In the past, I've expressed my own self-doubts to my audience when working on the 365. I have expressed my failures and what I needed to improve on.
I've been given this advice more times than I can count: act like you know everything and you're one hundred percent professional even if you have doubts about your subject matter. This advice is great in most situations, but it has bred an internet monster.
A good situation to apply this advice would be retail. When you talk to a customer and express any self-doubt, the customer feels like you don't know what you're doing and therefore lose trust in your business for trusting you.
Basically, if you are representing a business or an authority on something, people don't want to see your doubts come through. Makes sense.
On the internet today, honesty reigns supreme and BS is quickly sought and destroyed. People want to click on the "I MESSED UP" clickbaity title. They want to see humanity. When vlogging, blogging or just logging, I believe expressing your true honest feelings is beneficial.
Here's the internet monster I believe is being created by this "Perceived Professionalism": You remember the internet preaching I talked about last week?

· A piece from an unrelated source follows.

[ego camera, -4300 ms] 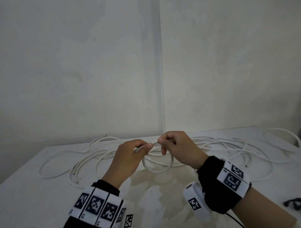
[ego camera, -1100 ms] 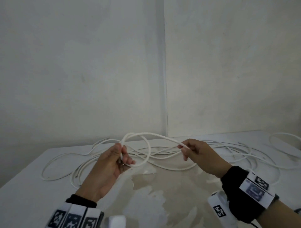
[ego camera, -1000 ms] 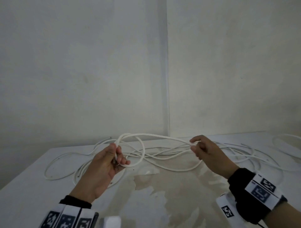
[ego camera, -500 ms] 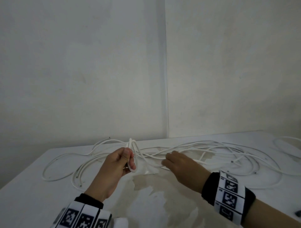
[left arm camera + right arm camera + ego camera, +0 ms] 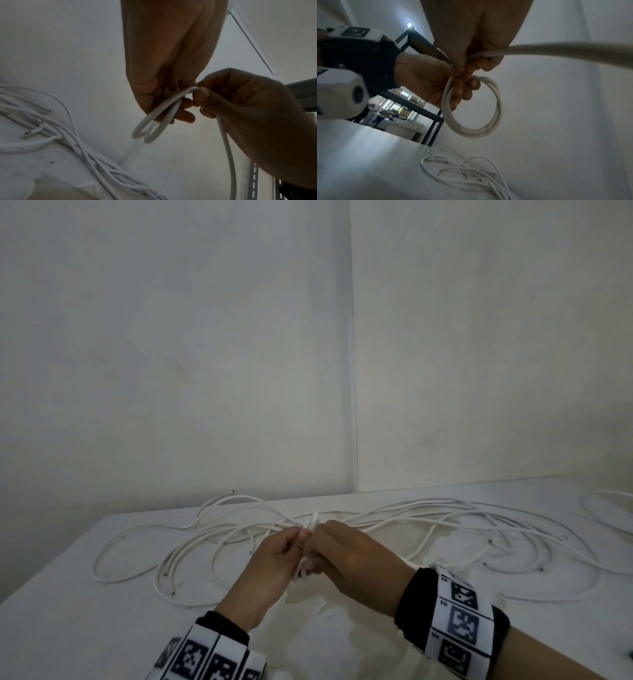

Yeah, it's those people.
Many of them are my age, acting as if they know something about business or entrepreneurship or politics and that THEY are the authority, despite doing nothing in their lives but writing about "How to run a business in 2016". (Go to Medium.com, I bet you'll find one of these articles in 6 seconds)
I believe the human mind is one that will believe anything. We are always looking for truth and we'll take it if it sounds good. We can convince ourselves and close off our minds to anything. I could tell myself over and over that I was a great football player, and I could start to believe it.
If you tell yourself you are a professional and the authority on something and you're 23, you can actually believe you know more than the 50 year old who's owned a business for 20 years. I believe that's happening.
I don't think you need to saturate your work with self-doubt and whining about how you suck, but I think you need to just be a real person who is aware of what you know and what you don't. I'm not going to pretend I'm this incredible videographer when the only video content I've ever made is a vlog on Youtube. I am however pretty confident about what I know about photography and the photography industry.
I want to believe I'm good at all the stuff I do, but I'm just not, and that's the truth. I'm getting better at it as I regularly practice and grow. Maybe I'll be a videographer authority some day, but right now I haven't done anything to claim that title.
I do know what I am good at though: Tirelessly working every day to get good at something. It's paying off with photography; I believe I'm a good photographer. It'll pay off with video and business in the same way, but I have to struggle through all the basics and stuff beginners go through.
There's a middle ground on the internet somewhere between acting like an expert and being honest about your level of experience when you're young. I've definitely found myself going too far in the self-doubt direction. (which is why I used that retail example earlier....) The world has gotten really good a sniffing out BS on the internet. If you say you're 100% the real thing and you're not, you're done.